According to Dr. Harold Becker, the person who chaired an advisory panel that wrote the catastrophic impairment assessment guidelines for designated assessment centres in 2001, “the majority of the panel ‘experts’ were not experts, in fact, in catastrophic impairment.”

In addition, several members of the expert panel had ties to the insurance lobby or industry.

So what we have is a government on summer recess making substantial changes to accident benefits via regulation without the benefit of any debate or any apparent reference to the two sets of public hearings on auto insurance held by standing committees of the legislative assembly of Ontario.

The result of the changes is a diminishment in accident benefits and increased complexity and difficulty in making a finding of catastrophic impairment.

In its decision in Kusnierz v. Economical Mutual Insurance Co., the Ontario Court of Appeal said the purpose of the catastrophic impairment definition is to ensure that “those with the greatest need for health care are able to recover the expenses of that health care.”

Any changes to either benefits or the definition of catastrophic impairment should satisfy that goal. Regrettably, the changes in the recent regulation do not.

Alan Shanoff was counsel to Sun Media Corp. for 16 years.

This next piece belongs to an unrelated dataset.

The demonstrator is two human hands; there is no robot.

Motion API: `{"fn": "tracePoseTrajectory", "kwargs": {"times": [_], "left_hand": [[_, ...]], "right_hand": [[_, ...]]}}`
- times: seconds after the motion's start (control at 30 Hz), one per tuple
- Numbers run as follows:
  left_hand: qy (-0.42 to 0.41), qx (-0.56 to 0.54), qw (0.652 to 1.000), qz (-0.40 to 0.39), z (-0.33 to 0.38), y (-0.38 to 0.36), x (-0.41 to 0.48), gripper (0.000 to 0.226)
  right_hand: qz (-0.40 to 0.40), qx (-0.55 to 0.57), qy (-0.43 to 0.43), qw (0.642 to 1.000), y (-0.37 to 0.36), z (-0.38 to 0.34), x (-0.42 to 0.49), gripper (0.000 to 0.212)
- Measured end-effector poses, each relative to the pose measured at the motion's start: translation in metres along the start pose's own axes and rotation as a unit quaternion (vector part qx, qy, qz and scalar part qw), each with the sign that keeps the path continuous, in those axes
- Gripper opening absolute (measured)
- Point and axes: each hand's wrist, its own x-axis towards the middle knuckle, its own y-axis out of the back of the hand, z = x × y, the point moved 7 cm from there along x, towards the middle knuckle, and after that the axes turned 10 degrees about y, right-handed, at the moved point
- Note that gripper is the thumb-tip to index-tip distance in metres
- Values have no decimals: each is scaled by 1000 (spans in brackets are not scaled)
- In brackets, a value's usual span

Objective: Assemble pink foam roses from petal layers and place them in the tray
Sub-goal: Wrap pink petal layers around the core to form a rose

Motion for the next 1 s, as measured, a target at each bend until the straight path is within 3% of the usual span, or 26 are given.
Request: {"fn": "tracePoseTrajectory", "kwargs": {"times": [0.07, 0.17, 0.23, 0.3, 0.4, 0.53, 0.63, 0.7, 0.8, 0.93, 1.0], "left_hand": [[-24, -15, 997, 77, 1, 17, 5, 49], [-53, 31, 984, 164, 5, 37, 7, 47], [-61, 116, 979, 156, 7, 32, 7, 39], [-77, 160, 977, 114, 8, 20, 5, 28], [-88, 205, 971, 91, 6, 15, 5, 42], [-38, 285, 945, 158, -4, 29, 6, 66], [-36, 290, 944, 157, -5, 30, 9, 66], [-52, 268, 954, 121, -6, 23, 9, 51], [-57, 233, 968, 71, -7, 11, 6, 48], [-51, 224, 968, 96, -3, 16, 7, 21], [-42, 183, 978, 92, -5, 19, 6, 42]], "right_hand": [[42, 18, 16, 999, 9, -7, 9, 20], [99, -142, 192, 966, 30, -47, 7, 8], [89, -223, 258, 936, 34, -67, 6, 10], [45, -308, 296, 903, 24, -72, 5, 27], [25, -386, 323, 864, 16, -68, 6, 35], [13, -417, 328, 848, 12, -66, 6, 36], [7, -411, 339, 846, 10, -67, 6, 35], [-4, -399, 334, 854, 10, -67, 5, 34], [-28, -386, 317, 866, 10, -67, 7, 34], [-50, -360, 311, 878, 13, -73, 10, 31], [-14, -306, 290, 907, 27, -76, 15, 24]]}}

He currently is a freelance writer for Sun Media and teaches media law at Humber College. His e-mail address is ashanoff@gmail.com.

  • Claims $

    FAIR Association
    Ontario does have the highest payout to SABs. Consumers are overcharged, underserviced and MVA victims are the losers without recovery resources. Ontario is where MVA victims are having their charter rights stripped away in the name of insurer profits.
    The industry consistently spends more on medical assessments than they do on treatments. That is included in the pay-out numbers along with an embarrassingly large sum going to cancellation fees for insurer doctors.
    Auto insurers turn down about half of all claims according to the AG 2011 report. Fighting legitimate claims costs money and lots of it. The harm to victims, physically, emotionally and financially is a tool to deny claims and there is little to deter this trend.
    The transfer of funds from insurers to cover Ontario’s health care costs hasn’t been increased since 2006 – before the MIG cap. Insurers are not covering the victim’s costs, nor does the public system provide specialized care that victims need.
  • Systemic bias at FSCO??

    brian francis
    RE: " our tax base covers it through health care"
    How about cognitive retraining in brain injury cases. Our tax based OHIP system doesn't cover that - does it? In brain injury cases - cognitive retraining needs to be timely if it is to be effective. And yet it is commonly denied by insurer defence lawyers as a hardball tactic.

    RE: "catastrophic injuries were found by FSCO - and let us remember, their jobs depend on accident victims choosing them over courts "
    Are you saying that FSCO Arbitrators wrongfully side with catastrophically injured claimants merely because they want more claimants to choose FSCO as the avenue of recourse? It sure sound like it. Did you make such an argument in any of the FSCO cases in which you were involved?
  • solicitor

    Norma Priday
    You fail to mention that Ontario has the highest pay-out SAB type benefits in North America. I believe only Michigan comes close. Of the many states that went this no-fault SABS route, I believe fewer than 10 out of close to 40 or more have maintained it. I personally have worked on cases where catastrophic injuries were found by FSCO - and let us remember, their jobs depend on accident victims choosing them over courts --. If the US could see the obvious problems, why are we criticizing Canadian insurers for learning a lesson? And I do note that as you say, if the person needs more than the insurer provides, our tax base covers it through health care for which the insurer can be liable if it can be shown they were wrong in a tort action. Finally, we now have choices in our system. Why not add to those and let people decide (and pay for) how much coverage they want?